Aim of the task.
Pull every line containing "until" from the data.

(Items from a dataset)
☆ ☆ ☆ ☆

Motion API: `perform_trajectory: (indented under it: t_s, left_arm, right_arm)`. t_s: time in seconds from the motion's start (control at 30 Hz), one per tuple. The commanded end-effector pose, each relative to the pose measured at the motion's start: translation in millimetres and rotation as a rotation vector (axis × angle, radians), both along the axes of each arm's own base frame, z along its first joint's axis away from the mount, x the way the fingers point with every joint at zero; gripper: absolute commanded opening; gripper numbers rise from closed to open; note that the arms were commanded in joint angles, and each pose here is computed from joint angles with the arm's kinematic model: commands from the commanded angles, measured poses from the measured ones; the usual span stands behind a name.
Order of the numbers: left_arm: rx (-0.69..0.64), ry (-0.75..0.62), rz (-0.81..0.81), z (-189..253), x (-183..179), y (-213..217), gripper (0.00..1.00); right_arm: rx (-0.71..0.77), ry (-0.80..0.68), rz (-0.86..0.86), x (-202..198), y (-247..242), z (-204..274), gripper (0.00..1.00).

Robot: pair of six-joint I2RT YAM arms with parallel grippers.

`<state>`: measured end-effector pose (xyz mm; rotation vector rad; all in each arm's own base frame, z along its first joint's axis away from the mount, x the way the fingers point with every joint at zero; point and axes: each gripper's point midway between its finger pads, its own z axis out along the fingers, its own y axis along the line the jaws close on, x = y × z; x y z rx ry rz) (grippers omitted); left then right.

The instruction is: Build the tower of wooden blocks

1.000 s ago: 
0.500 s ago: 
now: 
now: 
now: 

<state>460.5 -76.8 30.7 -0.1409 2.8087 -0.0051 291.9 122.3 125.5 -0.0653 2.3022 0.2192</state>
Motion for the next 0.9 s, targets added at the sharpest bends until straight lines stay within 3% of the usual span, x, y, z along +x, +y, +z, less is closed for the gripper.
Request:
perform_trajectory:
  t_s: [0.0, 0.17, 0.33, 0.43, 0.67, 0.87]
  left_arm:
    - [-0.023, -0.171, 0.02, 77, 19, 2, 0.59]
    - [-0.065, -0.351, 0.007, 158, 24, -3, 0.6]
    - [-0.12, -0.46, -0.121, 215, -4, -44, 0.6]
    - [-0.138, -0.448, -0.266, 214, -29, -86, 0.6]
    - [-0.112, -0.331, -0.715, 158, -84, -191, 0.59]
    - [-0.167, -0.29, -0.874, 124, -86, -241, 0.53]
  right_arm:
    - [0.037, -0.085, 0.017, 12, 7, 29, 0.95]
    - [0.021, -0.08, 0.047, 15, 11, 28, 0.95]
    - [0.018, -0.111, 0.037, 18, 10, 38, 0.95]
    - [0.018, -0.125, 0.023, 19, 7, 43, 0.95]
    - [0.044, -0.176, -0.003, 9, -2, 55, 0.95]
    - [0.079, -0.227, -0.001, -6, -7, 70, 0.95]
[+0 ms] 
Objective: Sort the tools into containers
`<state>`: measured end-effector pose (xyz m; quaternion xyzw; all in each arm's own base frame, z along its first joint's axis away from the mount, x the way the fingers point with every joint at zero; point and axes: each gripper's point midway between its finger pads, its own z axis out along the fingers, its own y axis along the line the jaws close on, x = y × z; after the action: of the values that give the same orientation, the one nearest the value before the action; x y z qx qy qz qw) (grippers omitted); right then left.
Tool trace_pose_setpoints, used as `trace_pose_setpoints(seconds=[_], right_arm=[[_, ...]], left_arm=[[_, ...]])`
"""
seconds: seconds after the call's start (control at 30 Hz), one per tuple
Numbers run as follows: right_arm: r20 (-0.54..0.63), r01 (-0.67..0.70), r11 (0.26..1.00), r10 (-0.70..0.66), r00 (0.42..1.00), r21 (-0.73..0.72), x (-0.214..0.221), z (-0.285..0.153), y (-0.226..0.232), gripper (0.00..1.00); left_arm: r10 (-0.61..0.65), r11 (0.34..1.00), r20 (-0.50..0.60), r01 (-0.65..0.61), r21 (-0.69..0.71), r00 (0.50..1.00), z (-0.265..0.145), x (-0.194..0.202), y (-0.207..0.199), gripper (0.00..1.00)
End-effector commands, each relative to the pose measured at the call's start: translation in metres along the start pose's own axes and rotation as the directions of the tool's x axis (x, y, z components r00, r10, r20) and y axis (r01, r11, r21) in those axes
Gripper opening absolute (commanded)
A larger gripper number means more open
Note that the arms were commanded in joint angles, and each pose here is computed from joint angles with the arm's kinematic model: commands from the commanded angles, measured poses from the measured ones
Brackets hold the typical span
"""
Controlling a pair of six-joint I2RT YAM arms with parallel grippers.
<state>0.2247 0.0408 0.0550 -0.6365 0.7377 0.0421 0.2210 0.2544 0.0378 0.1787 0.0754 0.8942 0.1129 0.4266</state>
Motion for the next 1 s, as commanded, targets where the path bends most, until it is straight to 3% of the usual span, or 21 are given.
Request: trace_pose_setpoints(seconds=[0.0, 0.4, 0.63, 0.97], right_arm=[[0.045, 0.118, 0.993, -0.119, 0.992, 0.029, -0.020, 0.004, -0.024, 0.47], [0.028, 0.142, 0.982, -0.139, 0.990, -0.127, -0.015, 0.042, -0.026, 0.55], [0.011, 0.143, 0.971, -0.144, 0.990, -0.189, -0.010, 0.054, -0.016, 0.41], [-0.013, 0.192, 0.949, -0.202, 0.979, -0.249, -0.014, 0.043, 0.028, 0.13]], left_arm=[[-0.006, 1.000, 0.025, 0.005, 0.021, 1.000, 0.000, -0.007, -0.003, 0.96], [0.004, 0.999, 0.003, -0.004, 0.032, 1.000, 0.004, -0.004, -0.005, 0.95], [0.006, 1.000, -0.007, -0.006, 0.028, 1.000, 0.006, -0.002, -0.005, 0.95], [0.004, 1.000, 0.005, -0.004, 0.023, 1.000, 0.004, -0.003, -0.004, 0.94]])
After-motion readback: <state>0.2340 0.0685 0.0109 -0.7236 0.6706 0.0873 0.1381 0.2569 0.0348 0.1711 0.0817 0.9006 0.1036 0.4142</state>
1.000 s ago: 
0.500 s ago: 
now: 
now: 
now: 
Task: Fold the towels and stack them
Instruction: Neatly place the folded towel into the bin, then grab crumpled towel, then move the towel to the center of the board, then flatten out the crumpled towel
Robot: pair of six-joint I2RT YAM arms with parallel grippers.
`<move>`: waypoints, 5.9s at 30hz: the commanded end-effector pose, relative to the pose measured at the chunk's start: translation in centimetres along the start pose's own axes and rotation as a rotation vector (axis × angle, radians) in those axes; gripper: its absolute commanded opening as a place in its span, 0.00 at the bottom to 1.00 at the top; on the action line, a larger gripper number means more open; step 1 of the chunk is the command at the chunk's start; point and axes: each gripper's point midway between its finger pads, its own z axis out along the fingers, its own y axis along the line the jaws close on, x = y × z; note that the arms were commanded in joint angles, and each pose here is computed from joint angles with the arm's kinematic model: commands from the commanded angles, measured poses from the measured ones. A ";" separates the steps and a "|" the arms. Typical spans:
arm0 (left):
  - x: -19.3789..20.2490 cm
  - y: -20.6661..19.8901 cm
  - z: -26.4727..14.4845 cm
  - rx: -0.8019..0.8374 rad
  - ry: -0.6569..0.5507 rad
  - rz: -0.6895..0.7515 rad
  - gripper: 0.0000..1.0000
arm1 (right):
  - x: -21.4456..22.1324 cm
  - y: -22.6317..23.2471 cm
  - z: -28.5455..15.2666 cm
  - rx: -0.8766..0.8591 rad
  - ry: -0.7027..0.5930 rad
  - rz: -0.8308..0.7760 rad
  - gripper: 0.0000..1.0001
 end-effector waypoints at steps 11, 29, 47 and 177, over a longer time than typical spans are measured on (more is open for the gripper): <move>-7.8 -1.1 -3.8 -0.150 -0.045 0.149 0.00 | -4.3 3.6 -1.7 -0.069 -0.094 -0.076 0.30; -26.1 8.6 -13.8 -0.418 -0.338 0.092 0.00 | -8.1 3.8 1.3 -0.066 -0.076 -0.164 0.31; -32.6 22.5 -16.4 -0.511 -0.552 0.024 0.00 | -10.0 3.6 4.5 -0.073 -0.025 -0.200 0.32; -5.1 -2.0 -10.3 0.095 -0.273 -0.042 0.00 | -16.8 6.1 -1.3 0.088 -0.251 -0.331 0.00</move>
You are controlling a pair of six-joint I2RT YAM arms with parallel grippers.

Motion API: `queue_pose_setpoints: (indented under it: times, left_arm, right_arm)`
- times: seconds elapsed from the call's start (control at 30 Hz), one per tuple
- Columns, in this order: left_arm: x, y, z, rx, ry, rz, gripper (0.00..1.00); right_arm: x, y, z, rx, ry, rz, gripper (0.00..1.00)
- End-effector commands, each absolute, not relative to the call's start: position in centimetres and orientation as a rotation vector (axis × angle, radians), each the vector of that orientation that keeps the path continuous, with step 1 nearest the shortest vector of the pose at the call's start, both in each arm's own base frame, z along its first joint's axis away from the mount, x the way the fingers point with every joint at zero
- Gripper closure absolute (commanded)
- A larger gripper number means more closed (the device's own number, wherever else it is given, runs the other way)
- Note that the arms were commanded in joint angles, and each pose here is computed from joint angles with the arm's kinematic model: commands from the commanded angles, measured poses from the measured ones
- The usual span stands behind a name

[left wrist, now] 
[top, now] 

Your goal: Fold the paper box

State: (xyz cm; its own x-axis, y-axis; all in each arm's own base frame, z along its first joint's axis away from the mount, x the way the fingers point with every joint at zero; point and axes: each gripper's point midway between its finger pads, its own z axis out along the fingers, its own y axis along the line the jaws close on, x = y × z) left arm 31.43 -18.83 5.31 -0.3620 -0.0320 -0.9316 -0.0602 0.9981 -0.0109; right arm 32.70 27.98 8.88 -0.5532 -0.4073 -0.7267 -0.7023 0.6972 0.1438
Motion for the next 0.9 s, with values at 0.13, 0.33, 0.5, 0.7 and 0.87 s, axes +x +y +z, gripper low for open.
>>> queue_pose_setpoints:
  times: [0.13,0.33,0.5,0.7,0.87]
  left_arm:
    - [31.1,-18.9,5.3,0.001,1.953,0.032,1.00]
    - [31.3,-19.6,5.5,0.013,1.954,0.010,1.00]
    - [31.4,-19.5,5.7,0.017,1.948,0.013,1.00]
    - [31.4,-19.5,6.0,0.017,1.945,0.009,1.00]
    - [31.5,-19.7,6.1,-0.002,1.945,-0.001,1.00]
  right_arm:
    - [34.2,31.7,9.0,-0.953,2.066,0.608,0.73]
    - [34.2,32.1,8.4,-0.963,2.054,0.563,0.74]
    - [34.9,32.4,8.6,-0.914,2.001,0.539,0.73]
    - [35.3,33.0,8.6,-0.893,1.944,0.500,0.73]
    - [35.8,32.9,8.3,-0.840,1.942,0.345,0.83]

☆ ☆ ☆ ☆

The answer.
Motion for the next 0.9 s, targets added at the sharpest bends until straight lines stay within 3% of the usual span, x, y, z along +x, +y, +z, less is closed for the gripper.
Motion for the next 1 s, as commanded, targets where the path bends most, until it is straight to 3% of the usual span, or 21 are given.

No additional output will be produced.